*EXERCISE DETAILS*.
Repeat the listing below in full and exactly. Pictures are to be omitted.

*RECORDED INFORMATION*.
####

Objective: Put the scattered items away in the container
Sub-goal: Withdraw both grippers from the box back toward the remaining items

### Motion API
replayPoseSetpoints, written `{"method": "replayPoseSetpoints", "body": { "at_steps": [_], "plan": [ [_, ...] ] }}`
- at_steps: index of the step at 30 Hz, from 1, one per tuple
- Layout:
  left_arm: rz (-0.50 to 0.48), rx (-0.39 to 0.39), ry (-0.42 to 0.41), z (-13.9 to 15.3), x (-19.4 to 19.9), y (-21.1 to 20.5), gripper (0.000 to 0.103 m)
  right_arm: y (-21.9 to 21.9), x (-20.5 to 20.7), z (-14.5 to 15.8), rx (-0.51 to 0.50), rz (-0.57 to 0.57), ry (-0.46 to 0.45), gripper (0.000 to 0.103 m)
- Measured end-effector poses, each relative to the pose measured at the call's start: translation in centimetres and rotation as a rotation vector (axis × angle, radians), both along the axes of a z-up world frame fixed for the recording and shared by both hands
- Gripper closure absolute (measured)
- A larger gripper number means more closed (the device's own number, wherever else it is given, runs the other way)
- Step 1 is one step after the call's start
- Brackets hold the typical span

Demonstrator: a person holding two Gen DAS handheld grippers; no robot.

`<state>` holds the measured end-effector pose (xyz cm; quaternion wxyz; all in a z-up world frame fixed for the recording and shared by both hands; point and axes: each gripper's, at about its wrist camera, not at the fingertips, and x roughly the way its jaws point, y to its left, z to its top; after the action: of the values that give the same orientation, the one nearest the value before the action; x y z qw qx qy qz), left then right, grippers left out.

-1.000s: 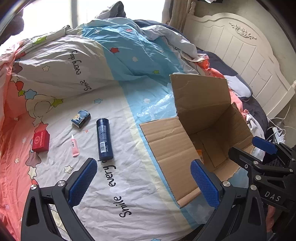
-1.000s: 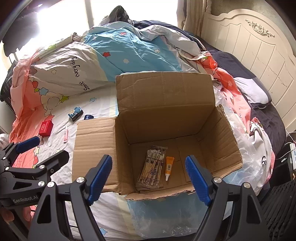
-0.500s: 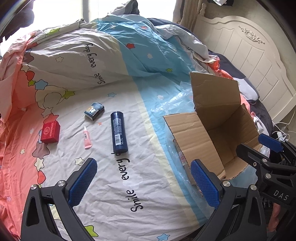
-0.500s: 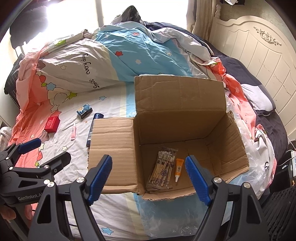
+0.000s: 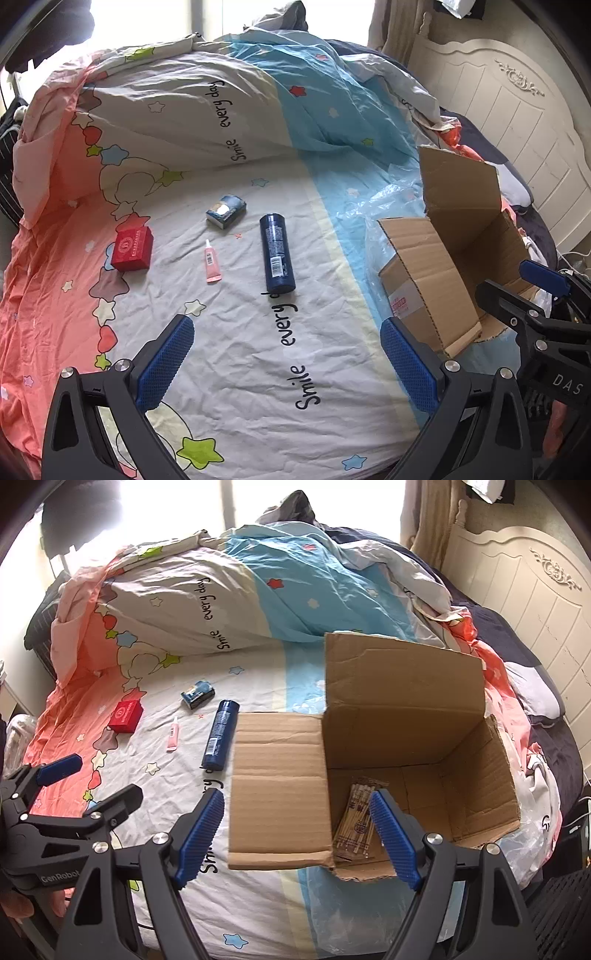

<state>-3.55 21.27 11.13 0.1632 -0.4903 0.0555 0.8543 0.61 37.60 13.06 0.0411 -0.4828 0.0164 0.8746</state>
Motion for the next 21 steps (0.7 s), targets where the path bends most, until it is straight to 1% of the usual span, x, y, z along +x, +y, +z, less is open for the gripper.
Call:
{"method": "replayPoseSetpoints", "body": {
  "at_steps": [3, 10, 21],
  "plan": [
    [0.028, -0.017, 0.005, -0.1, 0.1, -1.8, 0.0, -0.9, -0.1, -0.2, 0.002, 0.019, -0.004, 0.024],
    [0.106, -0.009, -0.006, -0.3, 0.2, -5.8, 0.0, -3.2, -0.3, -0.3, -0.005, 0.06, 0.0, 0.024],
    [0.157, -0.053, 0.002, -0.7, 0.7, -10.0, 0.0, -8.1, -0.5, -0.9, -0.011, 0.155, -0.007, 0.024]
  ]
}}
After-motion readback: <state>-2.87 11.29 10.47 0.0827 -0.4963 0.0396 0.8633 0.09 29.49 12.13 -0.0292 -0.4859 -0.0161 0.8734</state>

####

*ANSWER TO THIS EXERCISE*.
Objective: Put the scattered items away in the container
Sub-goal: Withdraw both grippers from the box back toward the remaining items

### Motion API
replayPoseSetpoints, written `{"method": "replayPoseSetpoints", "body": { "at_steps": [_], "plan": [ [_, ...] ] }}`
- at_steps: index of the step at 30 Hz, from 1, one per tuple
- Layout:
  left_arm: rz (-0.50 to 0.48), rx (-0.39 to 0.39), ry (-0.42 to 0.41), z (-13.9 to 15.3), x (-19.4 to 19.9), y (-21.1 to 20.5), gripper (0.000 to 0.103 m)
  right_arm: y (-21.9 to 21.9), x (-20.5 to 20.7), z (-14.5 to 15.8), rx (-0.51 to 0.50), rz (-0.57 to 0.57), ry (-0.46 to 0.45), gripper (0.000 to 0.103 m)
- Measured end-effector poses, each relative to the pose measured at the call's start: translation in centimetres and rotation as a rotation vector (axis × angle, radians), both along the axes of a z-up world frame fixed for the recording and shared by both hands
- Gripper closure absolute (measured)
- A larger gripper number means more closed (the device's own number, wherever else it is given, runs the other way)
- Step 1 is one step after the call's start
- Brackets hold the typical span

Demonstrator: a person holding two Gen DAS handheld grippers; no robot.

`<state>` holds the measured end-effector pose (xyz cm; quaternion wxyz; all in a z-up world frame fixed for the recording and shared by both hands; point and axes: each gripper's, at about its wrist camera, not at the fingertips, and x roughly the way its jaws point, y to its left, z to its top; after the action: of the values that give the same orientation, the one nearest the value before the action; x y z qw qx qy qz), left then right, grippers left out.

-1.000s: 
-1.000s: 
-0.500s: 
-0.500s: 
+0.000s: 

<state>-3.55 21.27 11.13 0.1632 -0.4903 0.0555 0.8543 0.61 37.60 13.06 0.0411 -0.4828 0.0164 0.8746</state>
Motion for the next 21 steps (0.7 s), targets where the path bends most, until it is straight to 1% of the usual span, x, y, z along +x, +y, +z, less is open for the gripper.
Call:
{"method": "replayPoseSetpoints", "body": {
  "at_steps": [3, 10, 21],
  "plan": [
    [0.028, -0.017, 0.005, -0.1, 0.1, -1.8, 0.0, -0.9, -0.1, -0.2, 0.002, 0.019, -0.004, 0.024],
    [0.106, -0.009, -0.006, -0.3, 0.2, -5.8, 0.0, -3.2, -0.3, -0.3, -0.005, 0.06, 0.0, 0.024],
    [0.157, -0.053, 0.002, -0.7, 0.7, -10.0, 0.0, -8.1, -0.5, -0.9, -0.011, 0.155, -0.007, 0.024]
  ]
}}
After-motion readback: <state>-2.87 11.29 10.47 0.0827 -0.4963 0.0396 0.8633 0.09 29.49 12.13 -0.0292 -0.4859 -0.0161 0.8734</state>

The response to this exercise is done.